• Exercise:
Each line holding the string "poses" is to be copied from the data.

• Source material:

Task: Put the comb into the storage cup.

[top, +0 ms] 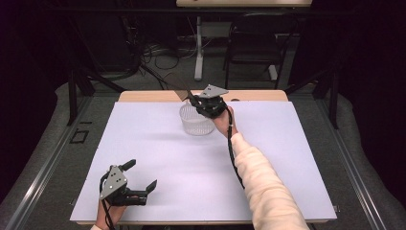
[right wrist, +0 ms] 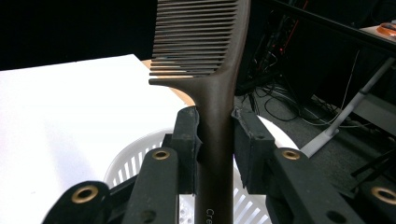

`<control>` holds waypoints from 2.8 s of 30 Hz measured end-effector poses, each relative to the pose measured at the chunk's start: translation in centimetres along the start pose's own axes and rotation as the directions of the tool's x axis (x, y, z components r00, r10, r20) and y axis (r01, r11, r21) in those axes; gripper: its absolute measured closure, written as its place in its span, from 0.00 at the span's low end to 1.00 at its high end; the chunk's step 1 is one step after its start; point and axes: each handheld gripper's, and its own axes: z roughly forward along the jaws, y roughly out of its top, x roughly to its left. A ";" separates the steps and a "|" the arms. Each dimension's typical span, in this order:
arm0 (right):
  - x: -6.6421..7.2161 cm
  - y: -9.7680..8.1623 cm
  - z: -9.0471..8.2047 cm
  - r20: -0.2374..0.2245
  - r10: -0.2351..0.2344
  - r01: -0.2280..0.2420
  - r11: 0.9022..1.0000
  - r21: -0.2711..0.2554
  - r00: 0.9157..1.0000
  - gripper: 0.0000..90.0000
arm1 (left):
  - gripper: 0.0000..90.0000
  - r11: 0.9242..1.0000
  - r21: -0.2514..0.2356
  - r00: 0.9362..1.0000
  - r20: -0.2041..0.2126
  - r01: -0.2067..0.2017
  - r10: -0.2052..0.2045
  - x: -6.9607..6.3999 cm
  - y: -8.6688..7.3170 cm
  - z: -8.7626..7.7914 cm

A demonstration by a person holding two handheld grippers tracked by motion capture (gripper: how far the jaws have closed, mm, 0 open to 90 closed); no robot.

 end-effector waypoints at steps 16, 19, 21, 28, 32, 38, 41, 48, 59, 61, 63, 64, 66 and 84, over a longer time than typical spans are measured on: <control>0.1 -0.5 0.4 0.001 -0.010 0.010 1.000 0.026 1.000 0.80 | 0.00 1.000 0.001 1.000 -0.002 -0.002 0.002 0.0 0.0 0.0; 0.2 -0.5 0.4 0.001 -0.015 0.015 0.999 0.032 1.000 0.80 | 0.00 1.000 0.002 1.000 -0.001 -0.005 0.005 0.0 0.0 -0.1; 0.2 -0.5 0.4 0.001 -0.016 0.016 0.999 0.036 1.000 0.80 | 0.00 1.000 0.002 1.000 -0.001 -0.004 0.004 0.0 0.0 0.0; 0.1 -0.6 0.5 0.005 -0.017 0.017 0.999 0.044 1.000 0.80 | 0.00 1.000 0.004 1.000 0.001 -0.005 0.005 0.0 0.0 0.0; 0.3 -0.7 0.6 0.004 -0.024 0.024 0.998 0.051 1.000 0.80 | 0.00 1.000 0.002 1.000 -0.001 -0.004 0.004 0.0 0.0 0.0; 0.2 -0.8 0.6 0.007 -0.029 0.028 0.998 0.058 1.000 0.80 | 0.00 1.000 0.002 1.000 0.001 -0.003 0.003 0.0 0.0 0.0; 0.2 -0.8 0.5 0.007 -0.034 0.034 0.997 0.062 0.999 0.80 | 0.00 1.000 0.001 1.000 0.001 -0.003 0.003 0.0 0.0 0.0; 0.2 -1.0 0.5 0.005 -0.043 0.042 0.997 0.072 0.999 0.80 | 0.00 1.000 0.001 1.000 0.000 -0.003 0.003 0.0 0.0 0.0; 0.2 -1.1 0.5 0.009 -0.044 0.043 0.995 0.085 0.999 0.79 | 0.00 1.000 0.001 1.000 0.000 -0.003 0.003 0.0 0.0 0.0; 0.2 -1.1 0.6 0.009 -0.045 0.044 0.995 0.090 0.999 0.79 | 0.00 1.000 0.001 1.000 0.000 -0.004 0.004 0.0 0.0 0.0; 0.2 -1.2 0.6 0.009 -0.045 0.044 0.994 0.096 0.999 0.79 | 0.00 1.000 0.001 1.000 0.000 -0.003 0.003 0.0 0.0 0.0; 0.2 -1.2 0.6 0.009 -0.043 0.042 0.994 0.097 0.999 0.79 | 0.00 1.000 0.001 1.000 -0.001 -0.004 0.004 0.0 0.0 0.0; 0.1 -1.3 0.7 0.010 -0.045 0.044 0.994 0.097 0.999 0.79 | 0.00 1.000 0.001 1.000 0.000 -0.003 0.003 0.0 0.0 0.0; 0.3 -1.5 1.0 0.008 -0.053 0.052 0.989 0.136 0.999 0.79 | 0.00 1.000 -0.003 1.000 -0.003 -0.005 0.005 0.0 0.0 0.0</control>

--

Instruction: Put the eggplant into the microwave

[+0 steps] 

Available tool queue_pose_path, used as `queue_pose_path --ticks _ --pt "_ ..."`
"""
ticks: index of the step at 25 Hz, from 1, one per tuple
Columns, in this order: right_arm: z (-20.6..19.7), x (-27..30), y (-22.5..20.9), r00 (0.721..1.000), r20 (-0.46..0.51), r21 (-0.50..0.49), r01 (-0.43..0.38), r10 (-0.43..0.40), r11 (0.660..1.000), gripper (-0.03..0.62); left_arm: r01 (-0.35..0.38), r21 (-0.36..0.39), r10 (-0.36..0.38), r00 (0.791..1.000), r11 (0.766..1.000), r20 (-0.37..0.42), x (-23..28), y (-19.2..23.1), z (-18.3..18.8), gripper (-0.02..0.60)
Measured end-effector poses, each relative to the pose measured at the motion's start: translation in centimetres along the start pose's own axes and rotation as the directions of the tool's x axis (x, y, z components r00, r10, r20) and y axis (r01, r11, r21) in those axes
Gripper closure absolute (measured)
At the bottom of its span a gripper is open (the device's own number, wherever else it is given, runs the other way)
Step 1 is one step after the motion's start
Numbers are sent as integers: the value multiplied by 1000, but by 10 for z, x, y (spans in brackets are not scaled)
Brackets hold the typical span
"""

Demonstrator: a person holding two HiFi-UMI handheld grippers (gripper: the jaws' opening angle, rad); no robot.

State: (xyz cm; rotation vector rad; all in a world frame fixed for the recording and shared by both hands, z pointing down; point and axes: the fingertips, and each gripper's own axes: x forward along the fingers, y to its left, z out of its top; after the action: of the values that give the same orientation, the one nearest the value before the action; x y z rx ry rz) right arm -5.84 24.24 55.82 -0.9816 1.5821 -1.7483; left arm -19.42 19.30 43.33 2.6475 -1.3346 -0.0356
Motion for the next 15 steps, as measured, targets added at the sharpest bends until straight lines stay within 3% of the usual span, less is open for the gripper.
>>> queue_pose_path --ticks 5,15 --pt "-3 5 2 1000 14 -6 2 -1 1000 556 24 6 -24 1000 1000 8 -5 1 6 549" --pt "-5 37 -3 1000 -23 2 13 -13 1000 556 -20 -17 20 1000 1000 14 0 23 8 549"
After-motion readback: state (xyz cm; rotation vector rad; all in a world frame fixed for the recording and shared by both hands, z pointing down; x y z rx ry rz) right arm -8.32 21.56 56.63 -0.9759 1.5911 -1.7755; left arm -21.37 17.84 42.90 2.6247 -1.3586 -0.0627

• Answer section:
`<control>` holds waypoints from 2.8 s of 30 Hz measured end-effector poses, each relative to the pose measured at the chunk's start: translation in centimetres along the start pose's own axes and rotation as the directions of the tool's x axis (x, y, z components r00, r10, r20) and y axis (r01, r11, r21) in those axes; gripper: its absolute measured closure, written as its place in its span, from 0.00 at the span's low end to 1.00 at its high end; the chunk's step 1 is one step after its start; point and axes: each handheld gripper's, and its own axes: z roughly forward along the jaws, y roughly out of its top, x roughly to its left. A ";" separates the steps and a "|" the arms. Each dimension's typical span, in this order:
Measured end-effector poses, each relative to the pose measured at the motion's start: translation in centimetres along the start pose's own axes and rotation as the directions of the tool's x axis (x, y, z components r00, r10, r20) and y axis (r01, r11, r21) in those axes

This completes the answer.